Bar Rescue: How Elavi Pulled Off Its Product Pivot
Better-for-you snack brand Elavi is no longer in the bar business. After three years selling its four-SKU line of collagen protein bars, co-founders Michelle Razavi and Nikki Elliott discontinued and sold out of their last products in September.
The move will allow the brand to focus on scaling its secondary line – shelf stable Dessert Cashew Butters launched in Blue Vanilla Frosting and Chocolate Fudge flavors a year after Elavi debuted with bars. Razavi explained that the team had been trying to project a path where its bar business would ever emerge out of the red. The product – made with a combination of grass-fed bovine collagen, almond protein, buckwheat and dates – was shelf-stable but expensive to produce due to the premium ingredients and hard to keep at its optimum quality without any preservatives or refrigeration.
Shifting to a more streamlined foundation for the business was the right move, but still the duo struggled with the decision to “effectively cut its first child.”
External Factors Informed The Decision
Despite the challenges, Elavi’s bars had gained some traction. The line performed well at gyms and fitness centers like Life Time Fitness and Equinox, Razavi noted, as well as in Google Office spaces. The product had also made it on shelf at a range of specialty and independent stores as well as grocery retailer Erewhon. But Amazon remained the product’s highest grossing sales channel – a platform that brought its own unique challenges to getting bars to consumers.

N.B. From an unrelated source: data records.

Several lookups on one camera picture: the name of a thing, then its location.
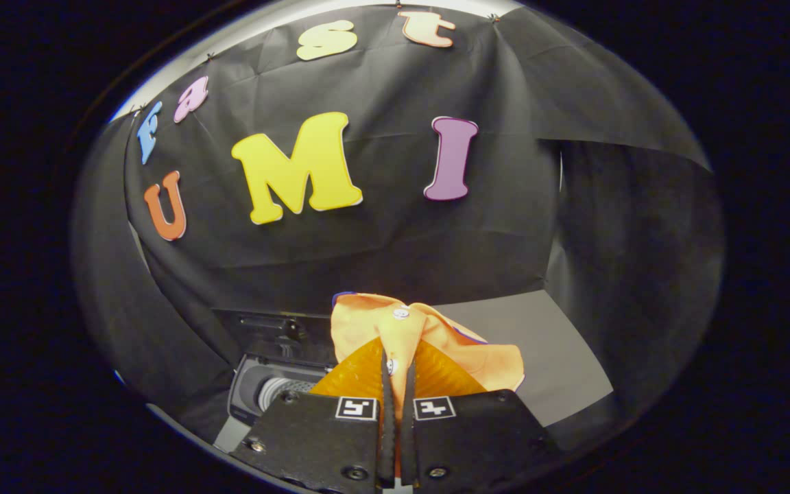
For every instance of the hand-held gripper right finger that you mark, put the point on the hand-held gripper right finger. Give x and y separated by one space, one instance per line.
484 432

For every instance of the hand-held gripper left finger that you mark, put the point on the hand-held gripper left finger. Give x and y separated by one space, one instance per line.
313 432

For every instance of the grey washing machine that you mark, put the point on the grey washing machine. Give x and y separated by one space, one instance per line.
251 387

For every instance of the dark washing machine lid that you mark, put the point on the dark washing machine lid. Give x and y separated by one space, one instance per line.
265 329

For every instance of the orange shirt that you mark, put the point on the orange shirt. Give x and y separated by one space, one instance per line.
367 326

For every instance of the beige cabinet with dark top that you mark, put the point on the beige cabinet with dark top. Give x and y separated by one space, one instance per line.
546 357

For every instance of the black backdrop cloth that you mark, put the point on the black backdrop cloth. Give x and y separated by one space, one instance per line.
367 254

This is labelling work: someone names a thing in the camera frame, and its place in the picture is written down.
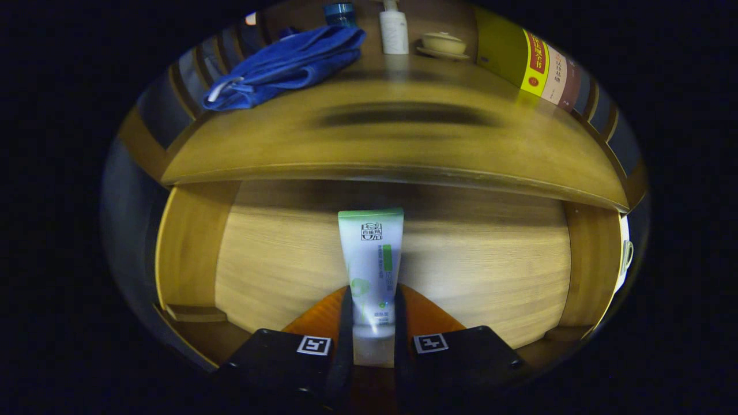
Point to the brown book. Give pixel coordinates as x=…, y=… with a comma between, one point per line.
x=571, y=86

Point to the wooden countertop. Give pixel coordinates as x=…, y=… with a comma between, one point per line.
x=346, y=150

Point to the wooden drawer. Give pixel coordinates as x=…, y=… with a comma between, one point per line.
x=277, y=259

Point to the teal cylinder bottle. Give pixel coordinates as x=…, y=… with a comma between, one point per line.
x=340, y=12

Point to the wooden cabinet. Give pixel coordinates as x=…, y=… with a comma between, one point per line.
x=141, y=147

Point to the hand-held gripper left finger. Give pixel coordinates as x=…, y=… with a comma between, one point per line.
x=345, y=346

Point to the blue folded towel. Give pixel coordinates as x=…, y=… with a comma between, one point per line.
x=288, y=63

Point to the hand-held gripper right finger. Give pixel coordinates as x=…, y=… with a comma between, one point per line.
x=402, y=346

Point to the beige lidded teacup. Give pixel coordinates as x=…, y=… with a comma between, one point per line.
x=443, y=45

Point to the orange and beige book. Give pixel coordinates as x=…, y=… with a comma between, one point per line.
x=554, y=72

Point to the white pump bottle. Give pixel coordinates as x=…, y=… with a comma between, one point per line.
x=394, y=31

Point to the white and green tube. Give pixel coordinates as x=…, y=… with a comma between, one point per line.
x=372, y=259

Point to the yellow book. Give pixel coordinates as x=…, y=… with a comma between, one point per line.
x=507, y=60

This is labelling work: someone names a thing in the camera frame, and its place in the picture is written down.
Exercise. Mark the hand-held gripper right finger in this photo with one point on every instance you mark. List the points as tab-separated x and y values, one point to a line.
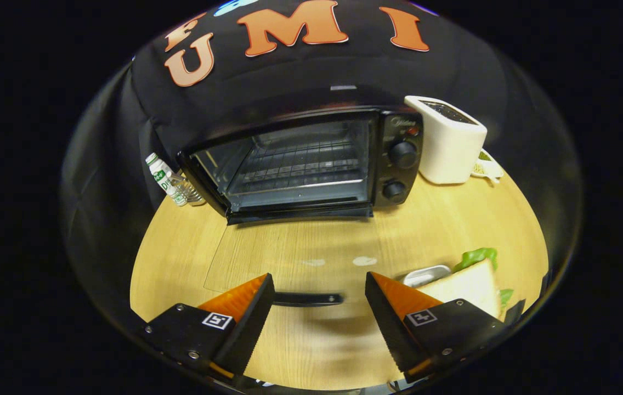
391	323

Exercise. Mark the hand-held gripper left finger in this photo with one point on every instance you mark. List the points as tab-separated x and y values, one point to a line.
251	329

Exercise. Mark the lettuce sandwich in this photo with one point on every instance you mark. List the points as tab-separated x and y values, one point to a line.
470	285

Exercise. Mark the black toaster oven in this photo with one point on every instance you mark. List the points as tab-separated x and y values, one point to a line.
399	164

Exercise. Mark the white slot toaster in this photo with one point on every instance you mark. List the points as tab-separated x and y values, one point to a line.
448	148

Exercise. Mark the white ribbed plate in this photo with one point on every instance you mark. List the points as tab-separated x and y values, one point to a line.
424	273

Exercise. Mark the white bottle with green label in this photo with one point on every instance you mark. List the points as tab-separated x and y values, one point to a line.
162	176

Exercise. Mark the small white dish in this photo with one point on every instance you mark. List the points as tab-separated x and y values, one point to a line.
490	170

“The writing was on the wall during summer shipping – we had meltable chocolate chips and we couldn’t sell them on Amazon,” said Razavi. “So from a revenue impact [perceptive] we are losing money in that we can’t sell on one of our top channels for four months out of the year… and [if we do,] we’re risking a poor customer experience.”
Elavi also soon faced another issue, this time around its key ingredient. Advisor and RxBar co-founder Jared Smith told the brand that while consumer interest in collagen had grown over the five years prior to the Elavi’s launch, demand had been declining by the time the bars reached the market. Razavi also looked at the broader collagen bar market and said the sluggish performance of big names in the collagen with similar products, like Vital Proteins and Bulletproof, were a clear indication Elavi’s collagen protein bars would not be a top-performer.
“Even if we were the best collagen protein bar [on the market], the fact that these other ones with bigger names we’re not doing a good job and people are not liking their products – that is an uphill battle,” she said. “That was a [large] part of the decision – do we want to run uphill with a backpack on or be sprinting downhill?”
Assessing The Impact On Internal Operations
The team also mapped out the internal resources, time and capital required to get the bars made, and how those resources stacked up against the butter’s requirements. Razavi said that continuing to scale the bars along with the butters would require the company to hire at least one employee to assist Elliot with sourcing and supply chain management – capital the bootstrapped bar business did not have.
After making the assessments, Razavi said the decision to end the bars was “clear as day.” But when it came time to commit and start informing Elavi’s customers and stakeholders of the change the cofounders faced a query with a less clear-cut, advisable answer: “Can we release our ego and cut our first child?”
“It’s a very confronting conversation [to have with yourself] because it isn’t necessarily a failure, but it could be perceived as that… In fact, the best advice that we got was from Jared [Smith]: “You’re in the business of resource allocation and as a founder, that is your job,” Razavi said he told the team.
That advice set the plan in motion. Razavi began planning and curating a communication strategy for its retail, co-manufacturing and distribution partners, as well as investors, advisors and all other company stakeholders. Once those calls had been made, they shared the news with consumers via text and email updates, as well as on social media.
When they revealed the strategy shift to potential investors, those conversations also turned around and Razavi said they were able to secure “a few checks” from individuals hesitant to invest when the bars were still in the picture.
Bars Move Off the Balance Sheet
With its path cleared of immediate hurdles, Elavi has big plans to scale the business.
From a “pure cost perspective” the butters have a profit margin of 60 points, Razavi said, compared to the bars which were at 50% margin. The Cashew Butters are currently sold on Amazon for $14.99 per jar. That pricing was also a deliberate decision to boost revenue. According to Razavi, for products priced under $15 on the platform, Amazon’s commission structure goes down from about 15% to 8%. With its lower-margin bars, reducing the price from $24.99 per box to under $15 was never going to be feasible.
Elavi’s butters will also roll out in 16 Southern California Costco stores in Q1 2024, with the retailer offering the brand a two month rotation. The brand plans to launch a new shelf-stable, high protein, low sugar “permissible indulgent” snack line in January as well which Razavi believes could be slotted on shelf as a substitute for the bars.
“When you’re an emerging brand, you’re trying to figure it out and you’re testing a lot,” Razavi said. “Thank God we did because if we just stayed with protein bars, we would have been siloed and not known what was possible. We had to be a little bit awkward having two [very different] product lines while we validated the dessert spreads. But once we did and once we got Costco in the loop… that was it.”